EOS Bylaws (pdf version)
NAME AND OBJECTIVES
(a). The name of this organization shall be the Equal Opportunities Section of the American Fisheries Society, hereinafter referred to as the Section.
(b). The objectives of the Section shall be those of the American Fisheries Society as set forth in Article I of the Constitution, and especially, to encourage the exchange of information pertinent to the promotion of employment, education, scholarship, participation, professionalism, and recruitment for all individuals in the fisheries profession.
(c). All activities of this subunit shall conform to the Society’s Constitution, Bylaws, Rules, and policies.
The membership of the Section shall be composed of those Active Members of the American Fisheries Society who have an interest in Equal Opportunities.
The Section shall hold at least one meeting annually at a time and place designated by its Executive Committee.
(a). The officers of the Section shall consist of, at least, a President, a President-Elect, and a Secretary-Treasurer, although the latter position may be split between two people, if desired.
(b). Officers shall be elected at the annual meeting or by mail ballot received by members at least 30 days prior to the annual meeting; however, terms of newly elected officers shall coincide with those of the Parent Society officers. Officers shall serve for one year (in some instances an exception to this can be made); however, the Secretary-Treasurer may serve more than one term. If an office is vacated, the Executive Committee shall appoint a qualified repleacement to fill the remainder of the term.
DUTIES OF OFFICERS
(a). The President of the Section shall preside at all meetings, chair the Executive Committee, make appointments, and serve as a voting member of the Society’s Executive Committee, except that the President shall serve as a non-voting member until the Section has at least 200 members at the end of the previous calendar year. The President also performs other duties and functions
as authorized by the Section’s Executive Committee.
(b). The President-Elect shall chair the Program Committee and shall assume the duties of the President if the latter is unable to act.
(c). The Secretary-Treasurer shall keep the official records of the Section, submit minutes of the Section’s meetings to the Society’s Executive Director within 30 days after each meeting, disburse funds as authorized by the Executive Committee or the membership, submit a record of receipts and disbursements at the annual Section meeting, and discharge other duties as requested by appropriate Society officers.
The Executive Committee of the Section shall consist of elected officers, the immediate Past-President, Committee Chairs and other members as may be appointed by the President. The Executive Committee is authorized to act on behalf of the Section between annual meetings.
Committees and Chairpersons of committees, except as listed in Sections 5 and 6 of these bylaws, shall be appointed and charged by the President. Except for Standing Committees, these Section committees shall cease to function upon the discharge of the duties for which they were appointed.
VOTING AND QUORUM
(a). All decisions at meetings are decided by a simple majority vote, except for Bylaw revisions.
(b). A quorum at any meeting for transaction of official business shall be one-third of the Section membership, except that members present may approve a lesser number for a given meeting, if circumstances dictate.
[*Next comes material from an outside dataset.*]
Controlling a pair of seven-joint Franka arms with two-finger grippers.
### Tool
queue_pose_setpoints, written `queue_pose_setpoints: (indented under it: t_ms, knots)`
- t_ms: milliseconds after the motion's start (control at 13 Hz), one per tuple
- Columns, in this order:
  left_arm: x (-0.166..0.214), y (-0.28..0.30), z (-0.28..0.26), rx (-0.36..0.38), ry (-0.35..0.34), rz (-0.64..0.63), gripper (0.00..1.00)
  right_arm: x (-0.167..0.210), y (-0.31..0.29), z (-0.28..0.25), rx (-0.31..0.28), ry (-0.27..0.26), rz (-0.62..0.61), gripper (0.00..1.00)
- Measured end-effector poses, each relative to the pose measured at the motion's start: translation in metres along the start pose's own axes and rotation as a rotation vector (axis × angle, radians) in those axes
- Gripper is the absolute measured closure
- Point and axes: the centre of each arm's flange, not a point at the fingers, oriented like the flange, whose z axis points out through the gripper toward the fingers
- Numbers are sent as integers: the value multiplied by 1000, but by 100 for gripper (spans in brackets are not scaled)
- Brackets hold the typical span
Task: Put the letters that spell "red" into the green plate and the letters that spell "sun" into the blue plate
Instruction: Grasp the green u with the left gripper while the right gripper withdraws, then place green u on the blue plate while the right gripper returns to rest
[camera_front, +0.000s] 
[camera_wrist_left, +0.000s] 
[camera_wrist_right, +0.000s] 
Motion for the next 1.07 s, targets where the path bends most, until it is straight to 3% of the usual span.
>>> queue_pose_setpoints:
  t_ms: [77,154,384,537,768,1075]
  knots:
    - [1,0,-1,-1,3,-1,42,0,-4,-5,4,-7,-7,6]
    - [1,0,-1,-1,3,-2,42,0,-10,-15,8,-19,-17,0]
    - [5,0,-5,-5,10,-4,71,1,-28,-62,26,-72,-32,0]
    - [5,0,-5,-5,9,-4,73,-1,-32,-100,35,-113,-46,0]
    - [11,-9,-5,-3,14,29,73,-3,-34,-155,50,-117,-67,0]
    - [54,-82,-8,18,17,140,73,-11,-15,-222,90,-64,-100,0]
(c). Unless otherwise specified in these Bylaws or the Constitution of the Society, meetings are conducted according to the latest edition of Robert’s Rules of Order.
DUES AND FEES
The Executive Committee shall establish annual dues subject to approval of the members voting at the annual meeting. The Executive committee may assess registration fees for annual meetings.
AMENDMENT OF BYLAWS
(a). The Bylaws of the Section may be amended by a two-thirds majority approval of those members voting, provided that notice of the proposed change(s) be given to the membership at least 30 days prior to a meeting. If voting is by mail ballot, members must be given at least 30 days to return their ballots.
(b). Following approval by Section membership, Bylaw amendments must be submitted to the Executive Director at least 45 days before the next meeting of the Society’s Executive Committee.
(c). Bylaw amendments shall not be implemented until they have been approved by the Society’s Executive Committee.
Bylaws for the Equal Opportunities Section were created in 1991. The first officers of the Section were President Cay C. Goude, President-Elect Ira Palmer, and Secretary-Treasurer Mary Fabrizio. Dues were $5. Standing committees were: Nominating, Education, Awards, Membership, Public Outreach, and Regional Representatives. Goals and objectives proposed included scholarship programs, financial support for attending AFS meetings, natural resource recruitment programs for women and minorities, a job network for affirmative action employers, support networks, mentorship programs for both students and new employees, special symposia and workshops at AFS meetings, and regional committees to work on local concerns.